* [TASK DIRECTIONS]:
Begin at the first line below and copy each line exactly, ending with the line where "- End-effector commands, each" appears.
INFORMATION SUPPLIED below:
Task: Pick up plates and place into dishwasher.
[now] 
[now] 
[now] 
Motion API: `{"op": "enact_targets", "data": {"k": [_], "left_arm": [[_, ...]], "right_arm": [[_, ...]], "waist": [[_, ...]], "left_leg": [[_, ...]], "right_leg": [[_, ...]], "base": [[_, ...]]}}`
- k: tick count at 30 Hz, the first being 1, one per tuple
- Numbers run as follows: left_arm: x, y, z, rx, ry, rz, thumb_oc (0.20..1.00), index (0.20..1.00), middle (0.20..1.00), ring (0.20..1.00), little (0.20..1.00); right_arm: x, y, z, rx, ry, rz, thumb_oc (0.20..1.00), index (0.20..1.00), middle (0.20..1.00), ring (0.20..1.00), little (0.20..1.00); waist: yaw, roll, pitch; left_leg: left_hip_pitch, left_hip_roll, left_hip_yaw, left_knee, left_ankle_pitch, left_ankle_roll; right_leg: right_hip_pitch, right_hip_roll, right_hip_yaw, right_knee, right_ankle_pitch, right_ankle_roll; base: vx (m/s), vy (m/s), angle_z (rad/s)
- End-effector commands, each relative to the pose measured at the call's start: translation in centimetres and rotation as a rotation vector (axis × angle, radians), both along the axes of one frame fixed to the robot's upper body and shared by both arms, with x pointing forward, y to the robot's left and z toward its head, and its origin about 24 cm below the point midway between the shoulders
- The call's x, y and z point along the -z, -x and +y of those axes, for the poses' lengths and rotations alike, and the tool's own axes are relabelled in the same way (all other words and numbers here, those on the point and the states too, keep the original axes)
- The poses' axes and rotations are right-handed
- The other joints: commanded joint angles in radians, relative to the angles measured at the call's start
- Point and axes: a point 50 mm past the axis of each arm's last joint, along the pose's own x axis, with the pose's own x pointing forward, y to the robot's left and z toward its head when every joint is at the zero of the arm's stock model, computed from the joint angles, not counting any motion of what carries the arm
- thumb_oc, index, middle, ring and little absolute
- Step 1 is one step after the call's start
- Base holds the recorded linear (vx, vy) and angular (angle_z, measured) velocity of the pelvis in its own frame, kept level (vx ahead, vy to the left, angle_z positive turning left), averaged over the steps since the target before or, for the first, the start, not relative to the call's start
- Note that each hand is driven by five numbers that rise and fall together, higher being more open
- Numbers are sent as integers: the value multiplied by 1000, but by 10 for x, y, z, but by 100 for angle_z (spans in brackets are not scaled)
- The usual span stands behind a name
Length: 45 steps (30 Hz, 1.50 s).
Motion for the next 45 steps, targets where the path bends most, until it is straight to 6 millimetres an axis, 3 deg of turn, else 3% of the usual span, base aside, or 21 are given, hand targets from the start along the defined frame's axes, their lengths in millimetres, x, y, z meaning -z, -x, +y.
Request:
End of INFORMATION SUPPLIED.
* [REPLY]:
Task: Pick up plates and place into dishwasher.
[now] 
[now] 
[now] 
Motion API: `{"op": "enact_targets", "data": {"k": [_], "left_arm": [[_, ...]], "right_arm": [[_, ...]], "waist": [[_, ...]], "left_leg": [[_, ...]], "right_leg": [[_, ...]], "base": [[_, ...]]}}`
- k: tick count at 30 Hz, the first being 1, one per tuple
- Numbers run as follows: left_arm: x, y, z, rx, ry, rz, thumb_oc (0.20..1.00), index (0.20..1.00), middle (0.20..1.00), ring (0.20..1.00), little (0.20..1.00); right_arm: x, y, z, rx, ry, rz, thumb_oc (0.20..1.00), index (0.20..1.00), middle (0.20..1.00), ring (0.20..1.00), little (0.20..1.00); waist: yaw, roll, pitch; left_leg: left_hip_pitch, left_hip_roll, left_hip_yaw, left_knee, left_ankle_pitch, left_ankle_roll; right_leg: right_hip_pitch, right_hip_roll, right_hip_yaw, right_knee, right_ankle_pitch, right_ankle_roll; base: vx (m/s), vy (m/s), angle_z (rad/s)
- End-effector commands, each relative to the pose measured at the call's start: translation in centimetres and rotation as a rotation vector (axis × angle, radians), both along the axes of one frame fixed to the robot's upper body and shared by both arms, with x pointing forward, y to the robot's left and z toward its head, and its origin about 24 cm below the point midway between the shoulders

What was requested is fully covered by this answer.